Top of DATA EXTRACT

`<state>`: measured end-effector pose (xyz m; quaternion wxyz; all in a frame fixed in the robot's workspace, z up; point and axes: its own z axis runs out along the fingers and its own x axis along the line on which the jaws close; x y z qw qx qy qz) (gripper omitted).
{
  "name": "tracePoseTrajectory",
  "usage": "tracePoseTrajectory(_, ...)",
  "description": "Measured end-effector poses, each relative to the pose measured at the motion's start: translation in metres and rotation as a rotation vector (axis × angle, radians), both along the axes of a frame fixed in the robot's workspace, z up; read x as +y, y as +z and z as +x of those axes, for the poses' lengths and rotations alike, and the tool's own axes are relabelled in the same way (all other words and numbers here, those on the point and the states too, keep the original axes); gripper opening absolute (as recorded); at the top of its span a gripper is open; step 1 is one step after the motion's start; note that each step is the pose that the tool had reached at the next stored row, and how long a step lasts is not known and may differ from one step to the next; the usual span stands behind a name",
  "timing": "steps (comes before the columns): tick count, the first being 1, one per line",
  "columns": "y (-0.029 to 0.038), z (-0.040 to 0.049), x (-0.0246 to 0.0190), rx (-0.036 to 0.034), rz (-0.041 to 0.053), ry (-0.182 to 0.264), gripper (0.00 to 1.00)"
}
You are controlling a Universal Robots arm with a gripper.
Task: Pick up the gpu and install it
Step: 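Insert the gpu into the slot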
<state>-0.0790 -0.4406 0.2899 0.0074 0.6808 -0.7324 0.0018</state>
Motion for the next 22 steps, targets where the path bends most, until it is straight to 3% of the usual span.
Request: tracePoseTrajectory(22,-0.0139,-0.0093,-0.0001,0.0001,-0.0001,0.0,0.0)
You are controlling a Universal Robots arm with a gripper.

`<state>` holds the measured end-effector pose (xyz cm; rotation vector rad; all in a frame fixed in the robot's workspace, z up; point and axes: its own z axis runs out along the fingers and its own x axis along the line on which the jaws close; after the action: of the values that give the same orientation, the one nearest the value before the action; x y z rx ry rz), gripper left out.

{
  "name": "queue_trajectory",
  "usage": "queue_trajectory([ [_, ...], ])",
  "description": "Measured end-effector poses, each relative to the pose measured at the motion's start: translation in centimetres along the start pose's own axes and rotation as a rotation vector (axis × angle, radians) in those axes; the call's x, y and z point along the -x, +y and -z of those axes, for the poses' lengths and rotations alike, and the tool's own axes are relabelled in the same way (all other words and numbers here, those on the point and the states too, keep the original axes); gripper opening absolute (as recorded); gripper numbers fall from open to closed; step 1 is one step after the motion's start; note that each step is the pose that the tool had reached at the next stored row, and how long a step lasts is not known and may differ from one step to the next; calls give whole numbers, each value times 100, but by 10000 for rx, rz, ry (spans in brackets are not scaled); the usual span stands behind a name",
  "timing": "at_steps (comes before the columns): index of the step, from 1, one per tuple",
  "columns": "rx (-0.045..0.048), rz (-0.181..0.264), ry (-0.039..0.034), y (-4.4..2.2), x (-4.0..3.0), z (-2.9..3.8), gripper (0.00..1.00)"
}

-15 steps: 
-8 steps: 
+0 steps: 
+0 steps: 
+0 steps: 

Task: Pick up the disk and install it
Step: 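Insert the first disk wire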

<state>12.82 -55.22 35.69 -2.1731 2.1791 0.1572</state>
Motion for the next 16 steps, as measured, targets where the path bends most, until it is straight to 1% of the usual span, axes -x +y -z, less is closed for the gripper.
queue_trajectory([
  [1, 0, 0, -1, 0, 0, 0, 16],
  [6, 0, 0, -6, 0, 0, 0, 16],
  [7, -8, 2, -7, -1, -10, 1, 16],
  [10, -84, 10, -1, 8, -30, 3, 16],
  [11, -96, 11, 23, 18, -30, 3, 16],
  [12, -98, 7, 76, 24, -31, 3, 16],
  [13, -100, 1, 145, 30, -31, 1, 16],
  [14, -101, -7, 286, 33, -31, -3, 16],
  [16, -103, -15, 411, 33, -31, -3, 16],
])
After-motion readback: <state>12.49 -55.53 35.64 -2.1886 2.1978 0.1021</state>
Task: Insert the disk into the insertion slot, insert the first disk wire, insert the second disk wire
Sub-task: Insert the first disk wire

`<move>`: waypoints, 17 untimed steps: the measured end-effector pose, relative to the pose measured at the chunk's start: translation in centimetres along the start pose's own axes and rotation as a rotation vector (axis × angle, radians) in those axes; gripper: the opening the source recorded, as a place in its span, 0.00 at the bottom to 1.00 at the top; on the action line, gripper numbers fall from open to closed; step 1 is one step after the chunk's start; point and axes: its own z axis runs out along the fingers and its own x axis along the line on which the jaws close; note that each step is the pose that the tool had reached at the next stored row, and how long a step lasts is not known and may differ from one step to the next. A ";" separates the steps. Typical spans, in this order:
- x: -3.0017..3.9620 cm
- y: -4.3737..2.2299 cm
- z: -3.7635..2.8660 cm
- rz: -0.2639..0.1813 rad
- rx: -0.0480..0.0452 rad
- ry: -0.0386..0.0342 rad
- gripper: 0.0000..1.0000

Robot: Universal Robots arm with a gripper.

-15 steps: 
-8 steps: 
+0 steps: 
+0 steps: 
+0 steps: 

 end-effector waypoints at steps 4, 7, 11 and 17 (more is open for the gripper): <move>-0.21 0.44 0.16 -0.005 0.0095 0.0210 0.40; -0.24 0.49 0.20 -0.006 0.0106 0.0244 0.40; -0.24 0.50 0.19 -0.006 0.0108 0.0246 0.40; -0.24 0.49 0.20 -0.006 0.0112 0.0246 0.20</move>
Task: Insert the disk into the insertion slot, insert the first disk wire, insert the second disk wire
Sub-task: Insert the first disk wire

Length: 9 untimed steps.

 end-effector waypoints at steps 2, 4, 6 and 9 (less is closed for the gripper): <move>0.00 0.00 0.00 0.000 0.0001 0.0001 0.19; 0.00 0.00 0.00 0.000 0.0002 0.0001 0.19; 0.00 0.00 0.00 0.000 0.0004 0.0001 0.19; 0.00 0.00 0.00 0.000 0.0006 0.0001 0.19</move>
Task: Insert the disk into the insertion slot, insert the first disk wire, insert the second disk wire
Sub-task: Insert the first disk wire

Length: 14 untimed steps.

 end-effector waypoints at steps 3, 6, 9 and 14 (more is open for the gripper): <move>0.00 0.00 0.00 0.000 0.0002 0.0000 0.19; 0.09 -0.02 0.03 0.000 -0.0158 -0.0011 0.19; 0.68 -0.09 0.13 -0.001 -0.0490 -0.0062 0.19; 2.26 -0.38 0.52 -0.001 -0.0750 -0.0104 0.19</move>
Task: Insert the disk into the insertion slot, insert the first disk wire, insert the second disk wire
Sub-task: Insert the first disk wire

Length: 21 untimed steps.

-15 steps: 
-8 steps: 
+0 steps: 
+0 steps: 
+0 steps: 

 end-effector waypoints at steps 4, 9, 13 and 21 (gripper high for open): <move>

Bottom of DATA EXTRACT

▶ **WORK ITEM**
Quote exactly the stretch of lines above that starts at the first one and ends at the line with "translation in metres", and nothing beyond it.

▶ **FINISHED EXERCISE**
`<state>`: measured end-effector pose (xyz m; quaternion wxyz; all in a frame fixed in the robot's workspace, z up; point and axes: its own z axis runs out along the fingers and its own x axis along the line on which the jaws close; x y z qw qx qy qz) (gripper omitted).
{
  "name": "tracePoseTrajectory",
  "usage": "tracePoseTrajectory(_, ...)",
  "description": "Measured end-effector poses, each relative to the pose measured at the motion's start: translation in metres and rotation as a rotation vector (axis × angle, radians), both along the axes of a frame fixed in the robot's workspace, z up; read x as +y, y as +z and z as +x of those axes, for the poses' lengths and rotations alike, and the tool's own axes are relabelled in the same way (all other words and numbers here, those on the point and the states too, keep the original axes); gripper opening absolute (as recorded); at the top of its span a gripper is open; step 1 is one step after the motion's start; note that each step is the pose that the tool had reached at the next stored row, and how long a step lasts is not known and may differ from one step to the next; the usual span stands behind a name",

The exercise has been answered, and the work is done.